Enquanto o Grupo dos 20 (G20) se reúne no Brasil esta semana, o número de mortos relatado nas hostilidades em Gaza aproxima-se da marca dos 30.000. Espero que isto dê aos ministros dos Negócios Estrangeiros reunidos no Rio de Janeiro uma razão para reflectirem sobre o que os seus países fizeram ou não para impedir isto.
Dizer que a guerra em Gaza é impiedosa e é um exemplo de fracasso humanitário total não é novidade. Não há necessidade de reafirmar o óbvio. Em vez disso, permitam-me – em nome dos meus colegas humanitários – alertá-los não apenas sobre o hoje, mas sobre o que temo para amanhã.
O que tem acontecido em Gaza nos últimos 138 dias é incomparável na sua intensidade, brutalidade e alcance. Dezenas de milhares de pessoas mortas, feridas ou soterradas sob os escombros. Bairros inteiros arrasados. Centenas de milhares de pessoas deslocadas, vivendo nas condições mais miseráveis, mesmo com a chegada do inverno. Meio milhão de pessoas à beira da fome. Não há acesso às necessidades mais básicas: alimentos, água, cuidados de saúde, latrinas. Uma população inteira está sendo despojada de sua humanidade.
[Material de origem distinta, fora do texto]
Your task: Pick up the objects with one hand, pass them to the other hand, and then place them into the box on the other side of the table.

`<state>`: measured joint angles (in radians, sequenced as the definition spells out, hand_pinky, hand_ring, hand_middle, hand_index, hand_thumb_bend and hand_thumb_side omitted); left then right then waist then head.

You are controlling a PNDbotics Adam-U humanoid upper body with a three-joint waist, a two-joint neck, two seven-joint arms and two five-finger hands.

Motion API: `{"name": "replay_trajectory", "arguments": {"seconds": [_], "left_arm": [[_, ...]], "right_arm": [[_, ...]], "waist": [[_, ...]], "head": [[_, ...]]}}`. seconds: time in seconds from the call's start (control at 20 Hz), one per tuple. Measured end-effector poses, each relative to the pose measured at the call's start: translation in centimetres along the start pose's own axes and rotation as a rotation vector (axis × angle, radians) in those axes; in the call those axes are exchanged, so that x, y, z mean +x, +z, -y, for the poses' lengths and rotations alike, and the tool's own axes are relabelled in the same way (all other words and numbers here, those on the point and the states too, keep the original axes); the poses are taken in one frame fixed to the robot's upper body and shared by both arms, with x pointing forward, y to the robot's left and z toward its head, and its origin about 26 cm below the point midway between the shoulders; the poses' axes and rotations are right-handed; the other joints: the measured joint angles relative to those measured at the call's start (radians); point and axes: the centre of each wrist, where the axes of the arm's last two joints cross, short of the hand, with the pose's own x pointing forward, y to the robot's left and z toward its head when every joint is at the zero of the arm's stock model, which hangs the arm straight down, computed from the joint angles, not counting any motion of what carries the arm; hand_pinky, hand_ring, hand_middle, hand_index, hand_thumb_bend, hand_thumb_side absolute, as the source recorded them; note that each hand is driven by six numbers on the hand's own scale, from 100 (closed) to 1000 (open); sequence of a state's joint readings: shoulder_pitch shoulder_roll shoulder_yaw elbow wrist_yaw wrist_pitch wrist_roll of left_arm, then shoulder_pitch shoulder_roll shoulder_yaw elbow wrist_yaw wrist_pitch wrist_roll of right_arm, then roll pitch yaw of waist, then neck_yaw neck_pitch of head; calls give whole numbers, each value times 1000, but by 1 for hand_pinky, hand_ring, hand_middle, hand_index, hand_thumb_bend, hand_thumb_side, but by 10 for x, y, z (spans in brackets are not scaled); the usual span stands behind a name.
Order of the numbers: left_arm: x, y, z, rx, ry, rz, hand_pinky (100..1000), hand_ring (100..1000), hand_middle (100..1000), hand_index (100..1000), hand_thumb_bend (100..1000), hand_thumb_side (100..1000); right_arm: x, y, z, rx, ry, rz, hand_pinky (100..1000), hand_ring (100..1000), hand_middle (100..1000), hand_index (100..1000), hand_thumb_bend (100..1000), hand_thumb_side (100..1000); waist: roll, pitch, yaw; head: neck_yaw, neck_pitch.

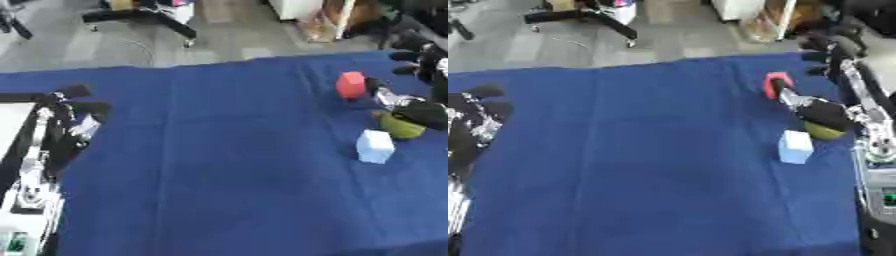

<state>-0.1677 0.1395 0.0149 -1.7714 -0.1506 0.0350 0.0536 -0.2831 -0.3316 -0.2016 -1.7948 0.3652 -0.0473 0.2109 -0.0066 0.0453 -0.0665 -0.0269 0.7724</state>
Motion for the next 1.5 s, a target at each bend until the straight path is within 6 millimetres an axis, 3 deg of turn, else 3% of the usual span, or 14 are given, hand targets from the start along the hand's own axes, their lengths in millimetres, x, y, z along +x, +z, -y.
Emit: {"name": "replay_trajectory", "arguments": {"seconds": [0.6,1.05,1.5], "left_arm": [[-1,1,0,-9,0,-3,816,667,703,765,701,573],[-1,2,1,-19,0,0,816,668,704,764,698,573],[-1,2,1,-23,0,0,816,679,703,762,698,574]], "right_arm": [[-73,-13,43,68,160,-199,788,856,848,930,407,286],[-127,-10,44,186,212,-373,788,851,838,921,376,251],[-156,1,37,241,197,-480,785,843,823,896,338,214]], "waist": [[0,-1,7],[0,-1,15],[0,-1,26]], "head": [[-14,0],[-23,0],[-28,0]]}}
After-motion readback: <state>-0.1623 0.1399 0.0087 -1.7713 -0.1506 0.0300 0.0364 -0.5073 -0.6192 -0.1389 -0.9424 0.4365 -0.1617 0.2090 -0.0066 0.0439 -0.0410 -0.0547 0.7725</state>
As atrocidades que atingem o povo de Gaza – e a tragédia humanitária que estão a suportar – estão aí para o mundo ver, documentadas por corajosos jornalistas palestinianos, muitos deles foram mortos ao fazê-lo. Ninguém pode fingir que não sabe.
Ninguém pode fingir que não sabe que as agências humanitárias estão a fazer o seu melhor: quase 160 dos nossos colegas foram mortos, mas as nossas equipas continuam a entregar alimentos, suprimentos médicos e água potável. Estamos a fazer tudo o que podemos, apesar dos riscos de segurança, do colapso da lei e da ordem, das restrições de acesso e das tragédias pessoais. Apesar do financiamento da maior organização da ONU em Gaza. E apesar das tentativas deliberadas de nos desacreditar.
A comunidade humanitária que represento acaba de lançar um plano que define o que precisamos para aumentar o fluxo de ajuda para Gaza e através dela. Nada disso é irracional: garantias de segurança; um melhor sistema de notificação humanitária para reduzir os riscos; Equipamento de telecomunicação; remoção de munições não detonadas; utilização de todos os pontos de entrada possíveis.
Mas embora eu tenha dito muitas vezes que a esperança é a moeda da ajuda humanitária, tenho poucas esperanças de que as autoridades nos dêem o que precisamos para operar. Não quero nada mais do que provar que estou errado.
Sabemos, sem sombra de dúvida, que as agências humanitárias serão culpadas – nós já estamos a ser culpados – pela falta de ajuda em Gaza, apesar da coragem, do empenho e do sacrifício de todas as nossas equipas.
Mas não se engane: as privações que o povo de Gaza tem suportado são tão graves que nenhuma ajuda é suficiente.
Os obstáculos que enfrentamos em cada passo do caminho são tão enormes que só podemos fornecer o mínimo necessário.
Os ataques de 7 de Outubro a Israel são horríveis – condenei-os repetidamente e continuarei a fazê-lo. Mas não podem justificar o que está a acontecer a cada criança, mulher e homem em Gaza.
Portanto, a minha mensagem esta semana aos ministros dos Negócios Estrangeiros do G20 é clara: temos apelado a Israel, enquanto potência ocupante em Gaza, para facilitar a entrega de ajuda – com pouco ou nenhum sucesso.
Temos apelado à libertação imediata e incondicional de todos os reféns – com pouco ou nenhum sucesso.
Temos instado as partes a cumprirem as suas obrigações ao abrigo do direito internacional humanitário e dos direitos humanos – com pouco ou nenhum sucesso.
Temos exortado os países que deixaram de financiar a UNRWA a reverterem a sua decisão – com pouco ou nenhum sucesso.
Hoje, imploramos a vocês, membros do G20, que usem a sua liderança política e influência para ajudar a acabar com esta guerra e salvar o povo de Gaza. Você tem o poder de fazer a diferença. Use-o.
O vosso silêncio e falta de acção só levarão a que mais mulheres e crianças sejam atiradas para as sepulturas abertas de Gaza.
As agências humanitárias estão a fazer tudo o que podem. Você é?
Este artigo foi publicado originalmente no jornal brasileiro Folha.
As opiniões expressas neste artigo são do próprio autor e não refletem necessariamente a posição editorial da Al Jazeera.